Announcement

Collapse
No announcement yet.
X
  • Filter
  • Time
  • Show
Clear All
new posts

  • Identify variables with identical prefixes

    Dear Statalisters,

    say I have the following variable names:
    Code:
    child_id_kp child_id_ka child_id_ng month_gh month_ka month_ng
    My broader goal is to combine information from those variables with the same prefix. More specifically, in the case of the example above, I want to create two variables
    Code:
    gen child_id = .
    gen month = .
    and afterwards iterate over all variables with the corresponding prefix to fill up the missings.
    For this to work, I need Stata to
    1. identify prefixes that occur multiple times
    2. store all variables with the corresponding prefix in a local
    I don't have any idea about 1. Regarding 2., I want to end up with
    Code:
    local child_id child_id_kp child_id_ka child_id_ng
    local month month_gh month_ka month_ng
    I'm unable to identify these prefixes manually given that the number of variables is large and the procedure has to be done for several datasets.

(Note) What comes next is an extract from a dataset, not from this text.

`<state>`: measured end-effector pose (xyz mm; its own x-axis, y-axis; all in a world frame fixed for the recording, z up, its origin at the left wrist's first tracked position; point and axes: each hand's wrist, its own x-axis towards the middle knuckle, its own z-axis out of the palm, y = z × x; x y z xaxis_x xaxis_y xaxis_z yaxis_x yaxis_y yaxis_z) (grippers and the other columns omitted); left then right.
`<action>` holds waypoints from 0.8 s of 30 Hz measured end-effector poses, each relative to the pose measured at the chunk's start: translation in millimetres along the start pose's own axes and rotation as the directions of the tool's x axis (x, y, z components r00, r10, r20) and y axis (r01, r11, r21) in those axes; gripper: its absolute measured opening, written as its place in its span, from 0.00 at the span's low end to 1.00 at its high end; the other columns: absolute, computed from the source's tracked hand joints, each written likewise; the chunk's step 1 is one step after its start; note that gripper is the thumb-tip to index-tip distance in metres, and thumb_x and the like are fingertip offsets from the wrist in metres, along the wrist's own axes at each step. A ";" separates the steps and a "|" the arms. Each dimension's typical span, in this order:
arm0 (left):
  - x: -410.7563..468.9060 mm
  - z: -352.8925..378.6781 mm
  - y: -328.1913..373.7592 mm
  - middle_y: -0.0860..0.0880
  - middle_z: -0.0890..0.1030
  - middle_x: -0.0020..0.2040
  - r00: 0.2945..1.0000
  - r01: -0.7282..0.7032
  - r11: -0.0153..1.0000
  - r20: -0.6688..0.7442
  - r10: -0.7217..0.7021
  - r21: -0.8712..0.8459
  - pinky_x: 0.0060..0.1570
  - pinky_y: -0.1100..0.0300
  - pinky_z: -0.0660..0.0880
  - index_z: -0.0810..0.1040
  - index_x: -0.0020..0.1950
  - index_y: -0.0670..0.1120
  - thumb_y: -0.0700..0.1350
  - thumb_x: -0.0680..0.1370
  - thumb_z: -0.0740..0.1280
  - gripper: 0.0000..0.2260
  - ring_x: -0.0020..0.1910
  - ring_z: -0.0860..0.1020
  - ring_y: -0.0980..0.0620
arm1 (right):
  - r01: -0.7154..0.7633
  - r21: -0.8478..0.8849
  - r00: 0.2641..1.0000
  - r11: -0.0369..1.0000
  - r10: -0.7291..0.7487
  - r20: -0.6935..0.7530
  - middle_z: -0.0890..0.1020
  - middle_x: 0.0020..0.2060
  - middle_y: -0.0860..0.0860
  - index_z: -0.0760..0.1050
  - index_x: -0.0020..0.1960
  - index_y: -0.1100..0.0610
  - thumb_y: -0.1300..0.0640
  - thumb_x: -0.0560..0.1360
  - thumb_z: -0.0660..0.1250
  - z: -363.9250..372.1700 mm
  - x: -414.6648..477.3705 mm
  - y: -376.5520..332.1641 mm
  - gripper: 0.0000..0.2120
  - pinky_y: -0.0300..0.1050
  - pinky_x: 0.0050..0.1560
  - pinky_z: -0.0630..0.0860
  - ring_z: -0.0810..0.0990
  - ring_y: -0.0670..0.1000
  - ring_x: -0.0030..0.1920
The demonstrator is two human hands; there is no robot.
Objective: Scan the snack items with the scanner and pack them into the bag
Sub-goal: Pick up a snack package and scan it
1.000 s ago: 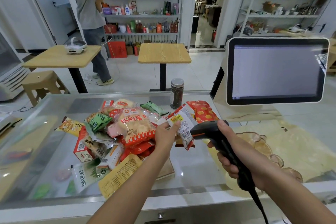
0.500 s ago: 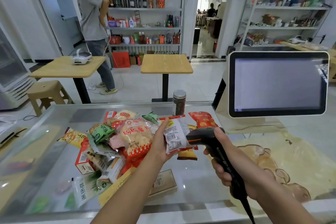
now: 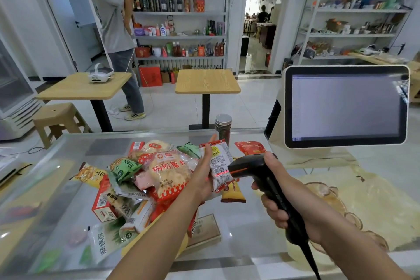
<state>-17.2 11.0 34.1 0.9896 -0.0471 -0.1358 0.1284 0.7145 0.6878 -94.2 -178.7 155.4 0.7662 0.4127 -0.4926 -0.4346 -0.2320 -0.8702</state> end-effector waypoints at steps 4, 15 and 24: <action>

    Any hint is greatly appreciated!


    Last edited by Florian Renosch; 27 Apr 2020, 02:12.

  • #2
    It may be possible to identify prefixes if they are delimited by numbers or underscores. However, if the prefix is delimited by words or letters, then there is no straightforward way to distinguish between, for example, Stata16 and station27.

    Comment


    • #3
      Dear Andrew,

      thank you for your help! Do I understand correctly that you don't see any possibility to get the desired result?

      Best wishes
      Florian

      Comment


      • #4
        I don't see the precise difficulty here. Does this help?

        Code:
        unab child : child* 
        
        gen child_id = . 
        
        foreach v of local child { 
              replace child_id = `v' if missing(child_id) 
        }

        The trick there is to form the list in local macro child before child_id exists.

        Comment


        • #5
          Nick: Thanks for your answer!
          I should have been more precise in my initial post. Because the number of variables is large and the procedure has to be done for many datasets, I need it to be automated. I.e., I need Stata to automatically identify variables with the same prefix. There are simply too many to do it manually.

          Comment


          • #6
            You have to define "prefix" precisely. Perhaps you are regarding it as obvious that the prefix ends with an underscore. This is what Andrew Musau asked in #2 and I don't see a clear reply to his post.

            This works

            Code:
            local varlist child_id_kp child_id_ka child_id_ng month_gh month_ka month_ng  
            
            local prefixes  
            
            foreach v of local varlist {      
                 local this = substr("`v'", 1, strpos("`v'", "_") - 1)    
                 local prefixes `prefixes' `this'
            }  
            
            local prefixes : list uniq prefixes  
            
            di "`prefixes'"
            If that helps then you would start with

            Code:
            unab varlist : *
            Last edited by Nick Cox; 27 Apr 2020, 06:55.

            Comment


            • #7
              Andrew posed the crucial question: How exactly do you define a prefix?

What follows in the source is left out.